List these principles on a one-page document. Close your statement with a pledge of commitment and sign the bottom.

Congratulations! You now have a mission statement. 

Now print out copies of this statement and tape them in places where you’ll be reminded on a daily basis of the code by which you have chosen to live your new life.

2. Set some S.M.A.R.T. goals

S.M.A.R.T. stands for five categories: specific, measurable, achievable, relevant, and time-bound. This goal tracking system helps break objectives into easily understood and trackable metrics.

Begin by brainstorming some goals in service of your newly articulated principles. Then download a S.M.A.R.T. goal planning spreadsheet and organize them into the five categories listed above.

For example, if healthy eating is a value you’ve identified, you can consider meal planning each week and preparing some home-cooked meals.

If you’ve listed community service as a goal, you can set aside time to volunteer for some nonprofits in your local community whose services you feel are valuable.

If you’ve decided you want to live a more mindful existence, consider implementing a 15-minute daily meditation practice.

In order to help you stick with your new resolutions, you may want to set reminders on your phone or program a habit-tracking app. Make sure to regularly check back on your progress at the times you’ve designated under the “T” section of your goal planner. 

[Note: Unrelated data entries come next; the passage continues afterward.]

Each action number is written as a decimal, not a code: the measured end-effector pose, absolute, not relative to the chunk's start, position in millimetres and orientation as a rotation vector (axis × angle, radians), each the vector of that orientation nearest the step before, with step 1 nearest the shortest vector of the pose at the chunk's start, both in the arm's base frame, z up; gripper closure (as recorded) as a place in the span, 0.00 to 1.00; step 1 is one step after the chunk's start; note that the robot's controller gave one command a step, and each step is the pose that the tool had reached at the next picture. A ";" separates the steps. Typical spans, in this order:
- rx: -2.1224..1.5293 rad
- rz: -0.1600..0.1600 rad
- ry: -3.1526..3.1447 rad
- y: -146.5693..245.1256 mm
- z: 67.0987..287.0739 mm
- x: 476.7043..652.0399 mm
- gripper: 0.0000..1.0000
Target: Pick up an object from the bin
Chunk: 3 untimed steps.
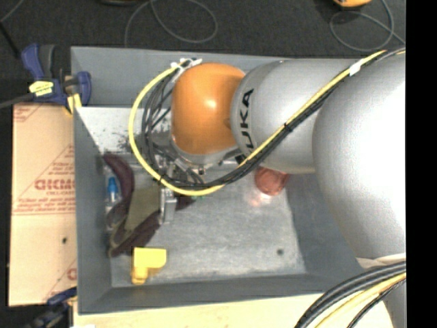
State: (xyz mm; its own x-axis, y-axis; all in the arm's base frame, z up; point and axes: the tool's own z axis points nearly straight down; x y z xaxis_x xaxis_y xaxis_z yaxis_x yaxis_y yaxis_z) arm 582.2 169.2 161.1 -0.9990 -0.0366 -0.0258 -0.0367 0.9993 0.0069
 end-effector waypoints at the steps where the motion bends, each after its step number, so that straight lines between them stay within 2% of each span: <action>1: -0.056 0.011 3.118 169.2 158.9 582.1 0.00; 2: -0.265 0.009 3.101 176.4 96.1 562.9 1.00; 3: -0.265 0.009 3.101 176.5 96.1 562.9 1.00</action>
Offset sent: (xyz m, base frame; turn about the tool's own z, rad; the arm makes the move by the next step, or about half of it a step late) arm -0.0208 0.0089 -0.0656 -0.1381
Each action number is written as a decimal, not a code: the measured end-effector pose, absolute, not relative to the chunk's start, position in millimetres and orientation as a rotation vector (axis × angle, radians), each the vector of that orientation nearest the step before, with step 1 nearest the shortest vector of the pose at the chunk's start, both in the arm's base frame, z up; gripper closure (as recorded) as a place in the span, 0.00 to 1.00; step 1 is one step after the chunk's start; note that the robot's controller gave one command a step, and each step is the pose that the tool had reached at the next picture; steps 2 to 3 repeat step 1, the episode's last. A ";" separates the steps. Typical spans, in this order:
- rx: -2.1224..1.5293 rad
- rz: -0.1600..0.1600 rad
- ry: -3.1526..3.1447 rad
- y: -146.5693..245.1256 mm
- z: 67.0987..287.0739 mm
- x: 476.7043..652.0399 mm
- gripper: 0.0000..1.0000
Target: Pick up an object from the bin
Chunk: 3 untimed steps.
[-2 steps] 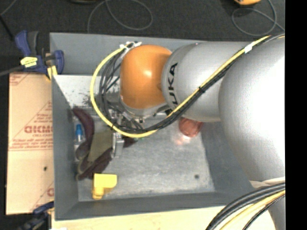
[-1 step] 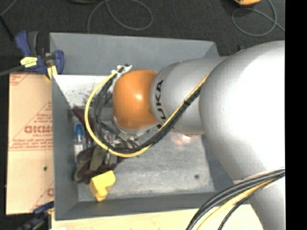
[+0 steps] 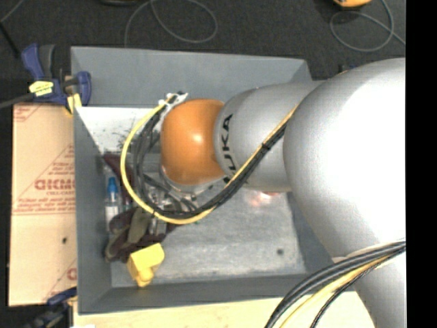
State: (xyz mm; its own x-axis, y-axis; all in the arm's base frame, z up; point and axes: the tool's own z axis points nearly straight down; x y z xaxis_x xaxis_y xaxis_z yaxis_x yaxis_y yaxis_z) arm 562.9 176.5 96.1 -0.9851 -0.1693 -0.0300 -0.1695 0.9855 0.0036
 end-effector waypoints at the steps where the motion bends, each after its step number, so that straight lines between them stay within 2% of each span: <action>1: -0.288 0.008 3.094 180.7 239.1 546.1 1.00; 3: -0.288 0.008 3.094 180.7 239.1 546.1 1.00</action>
Offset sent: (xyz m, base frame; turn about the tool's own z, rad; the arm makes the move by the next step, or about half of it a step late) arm 0.0000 0.0000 0.0000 0.0000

The act of setting these goals alone will affirm your self-worth. And when you follow through with them, you are taking intentional steps towards creating a lifestyle defined not by the desire to escape but to embrace.

3. Be kind to yourself

Our society is addicted to the notion of instant “Cinderella-style” transformations. Transformation, however, runs on its own clock.

For this reason, you must be both patient and kind to yourself. Many gay men have a tendency towards achievement and perfectionism.

If this sounds like you, ensure your goal-setting and fulfillment does not become yet another behavior characterized by compulsivity.

Instead, practice listening to your feelings and needs. Cut yourself slack when needed. Treat this as an opportunity as much for growth as for self-compassion. 

Remember that you are tending a garden that will, in time, bear fruit. Conscientiousness and persistence are key.

The alternative is neglect, and we know very well the costs of this: the overgrown patches where snakes lurk, the flowers choked by weeds, the gnarled trees with their spoiled fruit. 

Craft a bold vision—one guaranteed to bring wellbeing and security, then carefully cultivate it.

“He who has a why to live,” says German philosopher Nietzsche, “can bear almost any how”.

Takeaways

  • Write a mission statement identifying the values that are most important to you.
  • Set goals in service of these values.
  • Break your new goals down into action steps using the S.M.A.R.T. system.
  • Pace yourself, and remember to practice self-compassion.